You can’t use Python, because first you need to load to memory large amount of data. | Pros: flexible schema, horizontal scaling, fault-tolerant. |
| ACID (atomicity=success, consistency=schema, integrity=no effect to others, durability=no lost) | Good if you have a lot of data, you want law latency. |
| Indexes: performance optimizer, improve the speed of data access | |
| Normalization: reduces redundancy and ensures that data is stored in the most efficient way. | |
| SQL queries tuning: analyzing the execution plans of slow queries and making adjustments to the query structure | |
| Partitioning (creating new tables that divide table into smaller chunks). A partition is a logical database’s split into separate, independent portion.
- Range-based partitioning based on 12 months, based on years.
- Hash-based partitioning.
Sharding is a partitioning technique, dividing data across multiple databases or servers. | |
| Replication
- Master-slave=ONLY MASTER receives updates
- peer-to-peer=no special master, all are slaves
- multi-master=MULTIPLE SERVERS receive write operations simultaneous | |
| | |
All databases have well defined, TCP based networking.

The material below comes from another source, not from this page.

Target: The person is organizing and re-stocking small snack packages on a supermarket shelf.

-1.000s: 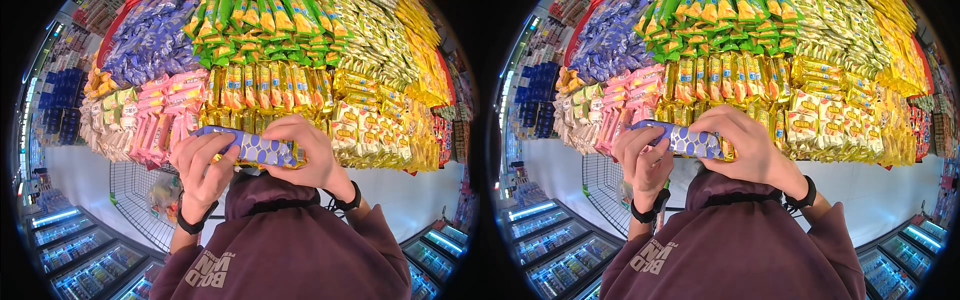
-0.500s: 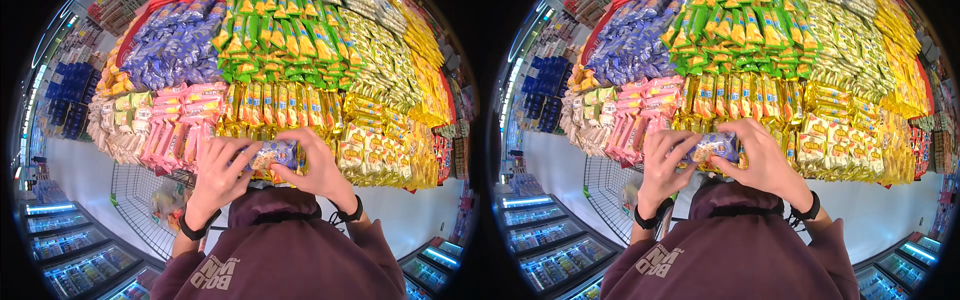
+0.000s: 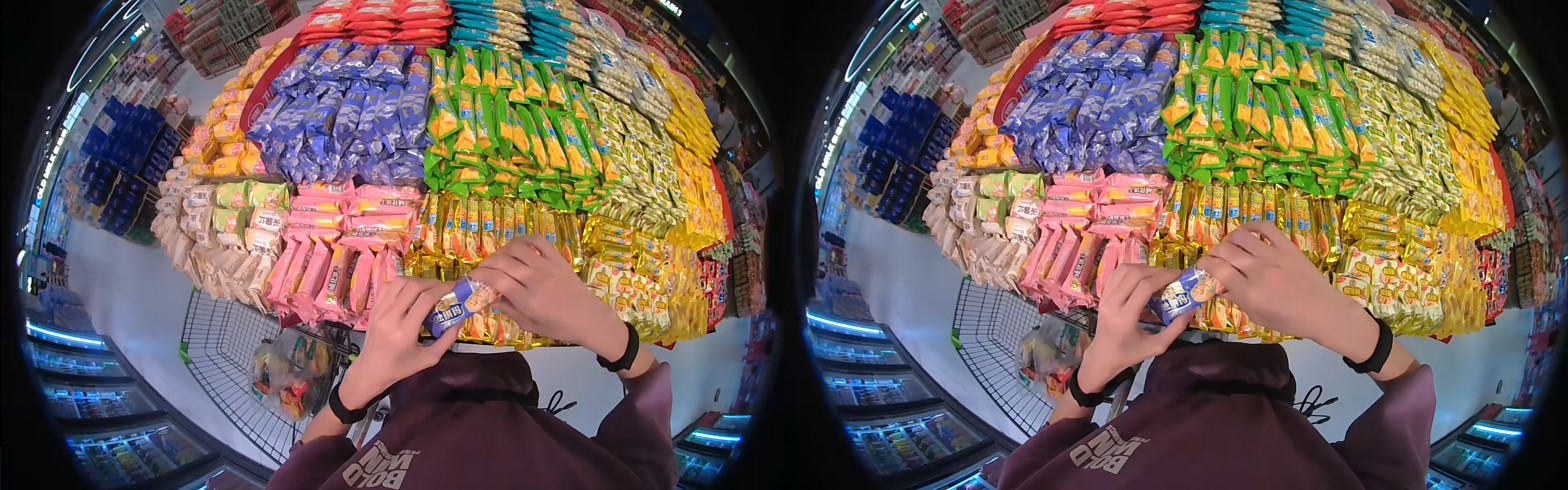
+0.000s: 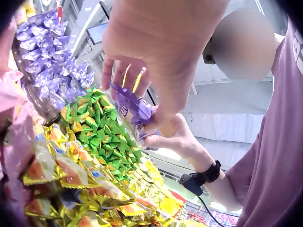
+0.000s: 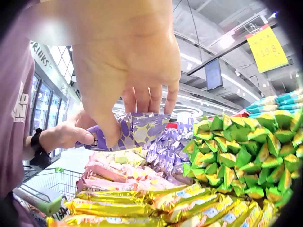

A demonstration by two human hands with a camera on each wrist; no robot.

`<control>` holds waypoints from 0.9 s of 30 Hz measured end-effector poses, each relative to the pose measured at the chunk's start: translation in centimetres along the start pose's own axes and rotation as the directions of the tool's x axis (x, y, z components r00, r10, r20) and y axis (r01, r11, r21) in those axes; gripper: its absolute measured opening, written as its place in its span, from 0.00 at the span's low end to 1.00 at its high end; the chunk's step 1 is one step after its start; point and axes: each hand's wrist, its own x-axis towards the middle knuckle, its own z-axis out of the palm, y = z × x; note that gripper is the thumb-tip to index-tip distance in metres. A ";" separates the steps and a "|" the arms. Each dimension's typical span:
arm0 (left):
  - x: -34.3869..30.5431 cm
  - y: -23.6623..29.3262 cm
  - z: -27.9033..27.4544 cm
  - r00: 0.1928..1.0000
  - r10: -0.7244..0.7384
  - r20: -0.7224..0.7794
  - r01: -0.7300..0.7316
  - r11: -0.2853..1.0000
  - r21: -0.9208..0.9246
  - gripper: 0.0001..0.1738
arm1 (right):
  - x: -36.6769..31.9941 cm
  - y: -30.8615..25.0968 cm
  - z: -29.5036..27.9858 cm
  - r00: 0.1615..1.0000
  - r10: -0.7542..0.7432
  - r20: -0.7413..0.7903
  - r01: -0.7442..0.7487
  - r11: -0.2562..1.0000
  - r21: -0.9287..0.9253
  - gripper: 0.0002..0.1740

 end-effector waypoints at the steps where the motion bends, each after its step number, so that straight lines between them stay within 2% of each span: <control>1: 0.0 -0.4 -0.6 0.999 -0.008 -0.047 0.007 1.000 -0.027 0.26 | 1.1 0.1 -0.6 0.999 -0.043 0.005 0.043 0.998 -0.039 0.23; 4: 0.2 -1.2 -2.4 0.977 -0.023 -0.211 0.009 0.998 -0.065 0.27 | 4.7 -0.4 -2.8 0.994 -0.099 0.057 0.100 0.995 -0.015 0.24; 8: 0.5 -2.4 -4.2 0.942 -0.037 -0.334 0.016 0.998 -0.065 0.28 | 7.9 0.7 -2.7 0.991 -0.103 -0.080 0.112 0.986 0.126 0.28; 14: 0.4 -3.4 -5.0 0.939 -0.048 -0.339 0.040 0.999 -0.031 0.28 | 9.9 1.5 -0.5 0.970 -0.225 -0.088 0.236 0.961 0.144 0.30; 19: 1.0 -4.2 -5.0 0.964 -0.035 -0.265 0.016 0.997 -0.075 0.27 | 9.7 2.2 -0.4 0.971 -0.238 -0.023 0.239 0.955 0.177 0.28; 22: 1.4 -4.5 -4.9 0.968 -0.017 -0.249 -0.002 0.997 -0.076 0.27 | 9.3 2.4 -0.5 0.981 -0.194 0.003 0.191 0.964 0.183 0.27; 25: 2.0 -4.2 -4.7 0.966 -0.003 -0.257 -0.021 0.996 -0.090 0.27 | 9.2 2.5 -1.2 0.978 -0.210 -0.015 0.210 0.971 0.114 0.28; 27: 2.8 -3.8 -4.9 0.970 0.047 -0.239 -0.071 0.993 -0.093 0.27 | 9.7 3.0 -2.7 0.971 -0.239 -0.018 0.239 0.970 0.030 0.26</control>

Other differences: which one to choose?
Here are some general guidelines for when to use a relational database:
- You need to store structured data that follows a predefined schema
- You need to perform complex queries on the data, including joins across multiple tables
- You need to ensure data consistency and integrity through transactions
- You need to ensure data security through access control and encryption
On the other hand, here are some general guidelines for when to use a NoSQL database:
- You need to store large amounts of data that may have a more flexible or hierarchical structure
- You need to scale horizontally across multiple servers
- You need a database that can handle a high volume of read and write operations
- You need a database that can handle a high degree of data variability
Data can be operational and analytical
- Operational data is used for day-to-day transactions and needs to be fresh—for example, product inventory and bank balance. Such data is captured in real-time using Online Transaction Processing (OLTP) systems.
- Analytical data is used by businesses to make decisions and to find insights about customer behavior, product performance, and forecasting. It includes data collected over a period of time and is usually stored in OLAP (Online Analytical Processing) systems, warehouses, or data lakes.
Data can be structured (tables), unstructured (emails, texts, image data, social media posts), semi-structures (JSON, XML).